Data for analysis START

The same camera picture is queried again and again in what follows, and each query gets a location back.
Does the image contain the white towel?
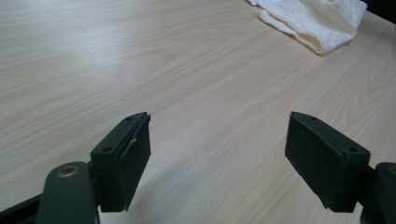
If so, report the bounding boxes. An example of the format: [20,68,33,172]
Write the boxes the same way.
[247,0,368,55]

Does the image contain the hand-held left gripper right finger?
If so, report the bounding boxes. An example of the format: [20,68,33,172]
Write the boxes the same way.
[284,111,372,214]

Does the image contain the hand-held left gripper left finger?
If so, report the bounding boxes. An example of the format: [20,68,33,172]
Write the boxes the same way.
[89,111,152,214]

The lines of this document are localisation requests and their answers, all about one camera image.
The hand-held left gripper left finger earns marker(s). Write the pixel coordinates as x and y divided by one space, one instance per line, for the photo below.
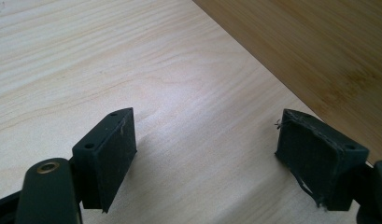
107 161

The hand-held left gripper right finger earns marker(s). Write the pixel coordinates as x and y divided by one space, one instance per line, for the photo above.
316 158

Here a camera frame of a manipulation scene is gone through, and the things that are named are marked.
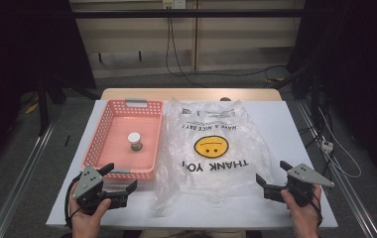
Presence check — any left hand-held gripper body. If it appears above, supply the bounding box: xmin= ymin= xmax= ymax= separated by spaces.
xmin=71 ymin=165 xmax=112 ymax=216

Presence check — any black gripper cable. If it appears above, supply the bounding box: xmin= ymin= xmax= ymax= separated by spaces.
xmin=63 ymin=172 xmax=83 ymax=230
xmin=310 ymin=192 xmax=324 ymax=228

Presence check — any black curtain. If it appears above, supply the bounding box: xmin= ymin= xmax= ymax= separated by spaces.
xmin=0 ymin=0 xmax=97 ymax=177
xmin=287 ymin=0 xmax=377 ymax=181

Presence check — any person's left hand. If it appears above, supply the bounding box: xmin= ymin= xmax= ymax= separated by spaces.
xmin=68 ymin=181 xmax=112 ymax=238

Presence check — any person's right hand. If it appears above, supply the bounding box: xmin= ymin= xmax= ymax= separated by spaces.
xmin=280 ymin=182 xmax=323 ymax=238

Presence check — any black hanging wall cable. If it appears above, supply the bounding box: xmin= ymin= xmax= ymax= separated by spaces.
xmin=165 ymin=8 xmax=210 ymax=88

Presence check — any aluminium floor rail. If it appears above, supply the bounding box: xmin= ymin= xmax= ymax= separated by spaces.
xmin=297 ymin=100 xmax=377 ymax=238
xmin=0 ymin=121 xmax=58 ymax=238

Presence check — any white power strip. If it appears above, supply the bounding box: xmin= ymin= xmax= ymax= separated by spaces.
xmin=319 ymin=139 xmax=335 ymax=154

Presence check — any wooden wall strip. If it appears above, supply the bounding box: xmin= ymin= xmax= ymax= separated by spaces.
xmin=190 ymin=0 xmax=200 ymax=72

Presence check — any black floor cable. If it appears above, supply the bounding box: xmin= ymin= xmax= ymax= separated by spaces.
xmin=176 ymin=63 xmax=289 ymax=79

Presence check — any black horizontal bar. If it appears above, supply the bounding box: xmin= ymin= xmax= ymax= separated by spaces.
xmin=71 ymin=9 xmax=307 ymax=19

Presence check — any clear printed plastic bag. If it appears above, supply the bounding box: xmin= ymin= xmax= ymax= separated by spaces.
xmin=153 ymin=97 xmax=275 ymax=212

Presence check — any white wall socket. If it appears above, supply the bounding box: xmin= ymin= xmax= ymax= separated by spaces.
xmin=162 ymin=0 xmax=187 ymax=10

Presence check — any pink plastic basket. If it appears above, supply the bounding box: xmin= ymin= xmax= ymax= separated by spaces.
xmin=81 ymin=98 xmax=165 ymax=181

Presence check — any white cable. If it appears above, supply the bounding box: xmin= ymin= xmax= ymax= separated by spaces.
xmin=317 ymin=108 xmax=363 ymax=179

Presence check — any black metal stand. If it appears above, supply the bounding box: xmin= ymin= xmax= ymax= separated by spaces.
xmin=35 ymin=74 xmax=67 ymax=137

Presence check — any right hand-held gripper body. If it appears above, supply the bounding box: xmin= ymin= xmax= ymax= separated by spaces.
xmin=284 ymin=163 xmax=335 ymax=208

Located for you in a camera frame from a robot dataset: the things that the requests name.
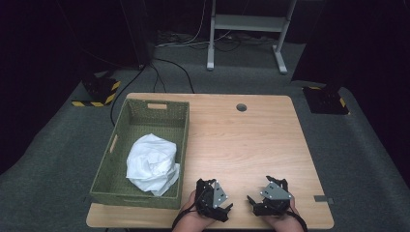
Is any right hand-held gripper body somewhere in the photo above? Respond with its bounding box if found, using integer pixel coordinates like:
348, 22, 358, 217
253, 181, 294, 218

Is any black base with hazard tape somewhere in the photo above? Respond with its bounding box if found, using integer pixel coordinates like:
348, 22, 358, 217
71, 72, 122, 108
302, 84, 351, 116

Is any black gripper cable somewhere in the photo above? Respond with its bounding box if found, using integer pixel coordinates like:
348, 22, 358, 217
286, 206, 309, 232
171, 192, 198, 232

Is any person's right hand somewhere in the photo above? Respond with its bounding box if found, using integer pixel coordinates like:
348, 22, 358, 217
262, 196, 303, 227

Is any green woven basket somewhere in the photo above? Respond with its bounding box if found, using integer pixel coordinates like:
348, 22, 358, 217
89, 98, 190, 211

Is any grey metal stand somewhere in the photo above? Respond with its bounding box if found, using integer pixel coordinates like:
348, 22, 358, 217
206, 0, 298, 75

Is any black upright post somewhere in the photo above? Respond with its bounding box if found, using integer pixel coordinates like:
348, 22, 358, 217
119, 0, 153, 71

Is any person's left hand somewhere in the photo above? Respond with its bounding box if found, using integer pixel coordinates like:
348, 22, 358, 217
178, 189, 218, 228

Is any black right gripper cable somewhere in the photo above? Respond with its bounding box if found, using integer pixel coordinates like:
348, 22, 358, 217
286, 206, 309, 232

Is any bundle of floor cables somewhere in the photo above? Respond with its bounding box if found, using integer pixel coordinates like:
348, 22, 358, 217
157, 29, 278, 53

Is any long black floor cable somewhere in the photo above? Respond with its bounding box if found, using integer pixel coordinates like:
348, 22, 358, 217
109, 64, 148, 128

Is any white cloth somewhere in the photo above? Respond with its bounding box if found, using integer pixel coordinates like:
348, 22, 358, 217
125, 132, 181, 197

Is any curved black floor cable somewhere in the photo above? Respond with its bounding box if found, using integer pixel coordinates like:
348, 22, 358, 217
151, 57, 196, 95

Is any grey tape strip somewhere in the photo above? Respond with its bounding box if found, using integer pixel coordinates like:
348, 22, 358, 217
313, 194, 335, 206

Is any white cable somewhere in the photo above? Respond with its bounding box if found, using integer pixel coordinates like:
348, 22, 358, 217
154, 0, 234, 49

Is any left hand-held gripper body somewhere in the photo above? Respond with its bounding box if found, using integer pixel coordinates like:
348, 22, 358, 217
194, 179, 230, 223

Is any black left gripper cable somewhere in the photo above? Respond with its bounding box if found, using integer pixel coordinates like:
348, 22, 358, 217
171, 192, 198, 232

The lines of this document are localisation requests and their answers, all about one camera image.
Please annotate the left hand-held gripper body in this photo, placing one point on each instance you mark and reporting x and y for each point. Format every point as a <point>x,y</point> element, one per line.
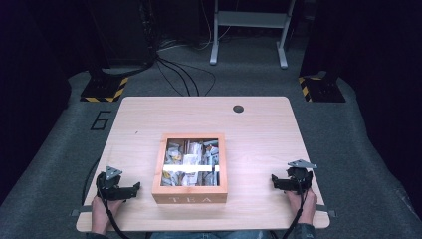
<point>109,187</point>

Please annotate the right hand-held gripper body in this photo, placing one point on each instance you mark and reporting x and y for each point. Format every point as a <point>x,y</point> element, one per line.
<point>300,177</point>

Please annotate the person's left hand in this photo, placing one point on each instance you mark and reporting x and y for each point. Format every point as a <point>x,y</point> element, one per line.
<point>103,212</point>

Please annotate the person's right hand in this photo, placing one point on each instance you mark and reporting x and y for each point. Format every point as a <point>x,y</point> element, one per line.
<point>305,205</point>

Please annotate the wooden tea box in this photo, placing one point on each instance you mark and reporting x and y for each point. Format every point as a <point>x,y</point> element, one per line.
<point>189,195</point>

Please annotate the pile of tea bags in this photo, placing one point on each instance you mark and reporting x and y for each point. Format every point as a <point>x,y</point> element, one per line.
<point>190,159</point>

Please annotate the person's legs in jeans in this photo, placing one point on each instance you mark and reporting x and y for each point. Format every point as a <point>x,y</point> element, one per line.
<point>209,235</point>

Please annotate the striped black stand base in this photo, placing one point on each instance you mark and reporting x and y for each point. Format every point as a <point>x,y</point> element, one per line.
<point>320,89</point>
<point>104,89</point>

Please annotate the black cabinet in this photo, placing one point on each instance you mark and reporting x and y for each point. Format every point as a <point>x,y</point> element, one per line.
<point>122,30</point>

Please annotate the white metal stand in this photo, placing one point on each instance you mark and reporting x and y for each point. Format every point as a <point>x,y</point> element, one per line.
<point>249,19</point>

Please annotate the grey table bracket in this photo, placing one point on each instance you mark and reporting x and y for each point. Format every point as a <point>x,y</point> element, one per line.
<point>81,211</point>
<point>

Data for analysis END

• **Assigned task**: Which lines in the data above hold the string "camera"? Return each of them.

• **Task response**:
The same camera picture is queried again and again in what follows, and each query gets a location back.
The lines of this document are localisation requests and their answers, all about one camera image.
Here a camera frame of a manipulation scene is gone through, and the things that are named are marked.
Located for you in a camera frame from a robot dataset: the things that the requests name.
The lines of this document are localisation requests and their answers, all about one camera image.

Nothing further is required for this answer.